In the third experiment, the researchers showed 40 drawings outlined in black, with images in white, to both VGG-19 and AlexNet. These first three experiments were meant to discover whether the devices identified objects by their shape.
The networks again did a poor job of identifying such items as a butterfly, an airplane and a banana.
The goal of the experiments was not to trick the networks, but to learn whether they identify objects in a similar way to humans, or in a different manner, said co-author Gennady Erlikhman, a UCLA postdoctoral scholar in psychology.
In the fourth experiment, the researchers showed both networks 40 images, this time in solid black.
With the black images, the networks did better, producing the correct object label among their top five choices for about 50 percent of the objects. VGG-19, for example, ranked an abacus with a 99.99 percent chance of being an abacus and a cannon with a 61 percent chance of being a cannon. In contrast, VGG-19 and AlexNet each thought there was less than a 1 percent chance that a white hammer (outlined in black) was a hammer.

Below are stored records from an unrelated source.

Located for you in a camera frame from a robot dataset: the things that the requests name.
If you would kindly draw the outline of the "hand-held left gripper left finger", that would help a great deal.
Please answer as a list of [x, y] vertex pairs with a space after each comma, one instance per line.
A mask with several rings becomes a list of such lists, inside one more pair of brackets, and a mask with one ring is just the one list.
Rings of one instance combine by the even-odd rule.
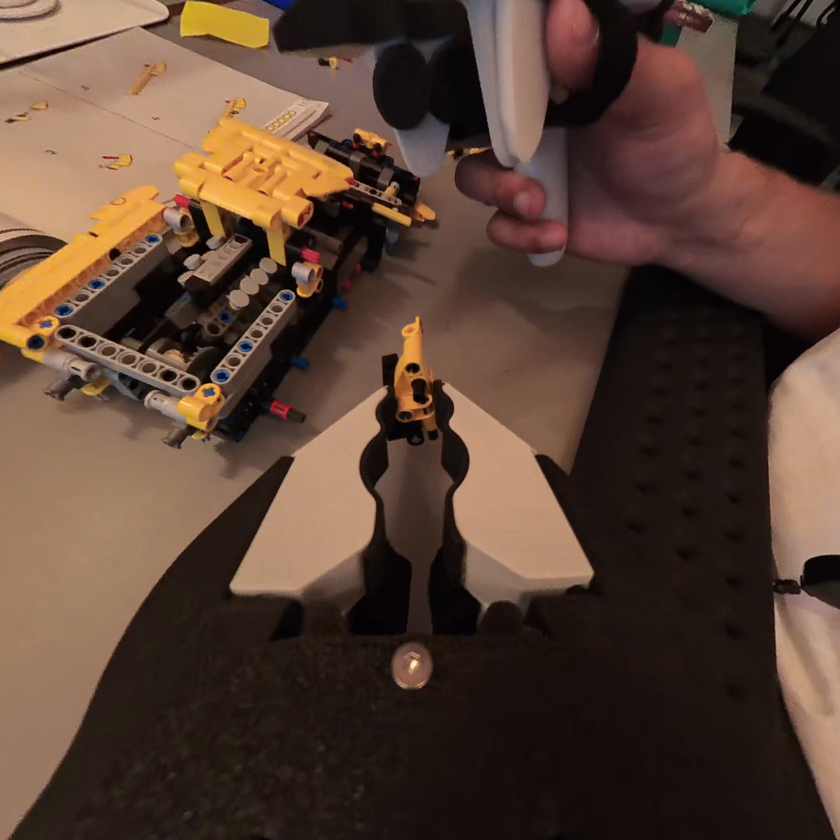
[[405, 632], [412, 566], [389, 542], [377, 489], [395, 407], [383, 386], [294, 454], [234, 595], [334, 607], [359, 634]]

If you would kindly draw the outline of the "yellow black toy car model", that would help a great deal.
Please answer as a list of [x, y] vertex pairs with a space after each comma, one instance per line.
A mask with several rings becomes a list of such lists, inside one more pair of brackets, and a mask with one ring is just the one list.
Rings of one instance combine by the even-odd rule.
[[166, 417], [164, 443], [238, 442], [362, 271], [408, 228], [436, 225], [421, 180], [382, 138], [318, 131], [301, 145], [233, 118], [174, 164], [177, 191], [140, 185], [69, 242], [2, 232], [2, 346], [58, 374], [45, 393], [118, 392]]

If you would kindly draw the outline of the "open instruction booklet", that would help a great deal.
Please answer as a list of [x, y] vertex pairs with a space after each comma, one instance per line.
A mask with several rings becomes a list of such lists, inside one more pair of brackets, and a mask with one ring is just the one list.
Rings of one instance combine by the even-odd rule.
[[141, 28], [3, 70], [1, 94], [2, 214], [63, 242], [134, 187], [170, 200], [223, 116], [297, 140], [329, 112]]

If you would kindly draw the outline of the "black perforated pad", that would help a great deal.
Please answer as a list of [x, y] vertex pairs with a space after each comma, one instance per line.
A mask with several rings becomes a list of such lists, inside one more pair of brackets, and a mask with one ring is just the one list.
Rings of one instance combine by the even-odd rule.
[[625, 731], [619, 837], [833, 838], [776, 666], [763, 319], [633, 269], [572, 469]]

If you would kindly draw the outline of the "black badge reel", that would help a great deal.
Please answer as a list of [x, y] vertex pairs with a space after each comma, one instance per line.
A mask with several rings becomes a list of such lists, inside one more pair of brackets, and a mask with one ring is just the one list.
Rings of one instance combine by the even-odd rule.
[[796, 579], [778, 579], [773, 592], [780, 595], [807, 594], [833, 608], [839, 608], [839, 555], [823, 554], [804, 562]]

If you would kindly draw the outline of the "person's right forearm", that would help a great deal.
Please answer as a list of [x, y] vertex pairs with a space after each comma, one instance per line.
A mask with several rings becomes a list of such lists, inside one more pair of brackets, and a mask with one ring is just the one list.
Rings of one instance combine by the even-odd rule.
[[720, 154], [667, 260], [801, 338], [838, 330], [838, 195], [743, 154]]

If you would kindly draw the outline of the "grey desk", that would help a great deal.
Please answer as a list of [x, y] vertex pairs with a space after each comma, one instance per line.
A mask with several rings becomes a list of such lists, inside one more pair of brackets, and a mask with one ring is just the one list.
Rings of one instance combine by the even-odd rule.
[[438, 226], [352, 285], [280, 399], [238, 444], [165, 447], [168, 423], [113, 397], [43, 391], [54, 375], [2, 355], [2, 838], [63, 759], [126, 626], [175, 558], [279, 457], [369, 396], [380, 358], [421, 317], [437, 377], [568, 469], [613, 325], [621, 269], [551, 269], [490, 245], [488, 207], [451, 167], [424, 180]]

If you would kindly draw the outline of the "person's right hand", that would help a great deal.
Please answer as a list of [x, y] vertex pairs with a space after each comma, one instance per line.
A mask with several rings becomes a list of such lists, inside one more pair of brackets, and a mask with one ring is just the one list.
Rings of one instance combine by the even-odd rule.
[[663, 265], [723, 155], [703, 81], [683, 51], [637, 37], [621, 96], [598, 122], [568, 131], [570, 229], [547, 218], [538, 182], [503, 167], [492, 152], [461, 160], [456, 186], [495, 209], [487, 235], [499, 247]]

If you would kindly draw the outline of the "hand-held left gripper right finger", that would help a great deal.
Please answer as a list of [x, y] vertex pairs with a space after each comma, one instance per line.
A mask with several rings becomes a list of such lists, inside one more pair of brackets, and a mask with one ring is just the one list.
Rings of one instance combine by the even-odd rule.
[[594, 570], [528, 443], [449, 383], [435, 384], [441, 463], [451, 484], [429, 573], [434, 634], [472, 634], [495, 604], [592, 583]]

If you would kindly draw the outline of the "small yellow brick assembly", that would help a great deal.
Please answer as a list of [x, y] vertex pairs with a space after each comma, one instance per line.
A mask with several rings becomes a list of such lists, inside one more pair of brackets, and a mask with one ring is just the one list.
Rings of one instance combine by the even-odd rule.
[[390, 440], [410, 446], [438, 438], [434, 375], [424, 355], [424, 327], [420, 317], [402, 328], [402, 351], [382, 359], [383, 384], [395, 401]]

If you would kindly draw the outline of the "yellow paper note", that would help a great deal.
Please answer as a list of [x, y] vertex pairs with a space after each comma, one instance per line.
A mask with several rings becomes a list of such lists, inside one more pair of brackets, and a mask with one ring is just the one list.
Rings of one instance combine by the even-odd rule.
[[179, 27], [183, 38], [212, 37], [247, 49], [263, 49], [270, 42], [267, 18], [211, 2], [185, 2]]

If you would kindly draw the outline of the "wooden document stand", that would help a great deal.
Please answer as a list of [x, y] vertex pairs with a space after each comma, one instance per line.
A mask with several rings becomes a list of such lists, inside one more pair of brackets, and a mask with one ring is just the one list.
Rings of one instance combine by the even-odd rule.
[[155, 1], [2, 1], [1, 63], [165, 21]]

The researchers think the networks did much better with the black objects because the items lack what Kellman calls “internal contours” — edges that confuse the machines.
In experiment five, the researchers scrambled the images to make them more difficult to recognize, but they preserved pieces of the objects. The researchers selected six images the VGG-19 network got right originally, and scrambled them. Humans found these hard to recognize. VGG-19 got five of the six images right, and was close on the sixth.
As part of the fifth experiment, the researchers tested UCLA undergraduate students, in addition to VGG-19. Ten students were shown objects in black silhouettes — some scrambled to be difficult to recognize and some unscrambled, some objects for just one second, and some for as long as the students wanted to view them. The students correctly identified 92 percent of the unscrambled objects and 23 percent of the scrambled ones with just one second to view them. When the students could see the silhouettes for as long as they wanted, they correctly identified 97 percent of the unscrambled objects and 37 percent of the scrambled objects.
What conclusions do the psychologists draw?
Humans see the entire object, while the artificial intelligence networks identify fragments of the object.
“This study shows these systems get the right answer in the images they were trained on without considering shape,” Kellman said. “For humans, overall shape is primary for object recognition, and identifying images by overall shape doesn’t seem to be in these deep learning systems at all.”
There are dozens of deep learning machines, and the researchers think their findings apply broadly to these devices.
The research was supported in part by a grant from the National Science Foundation.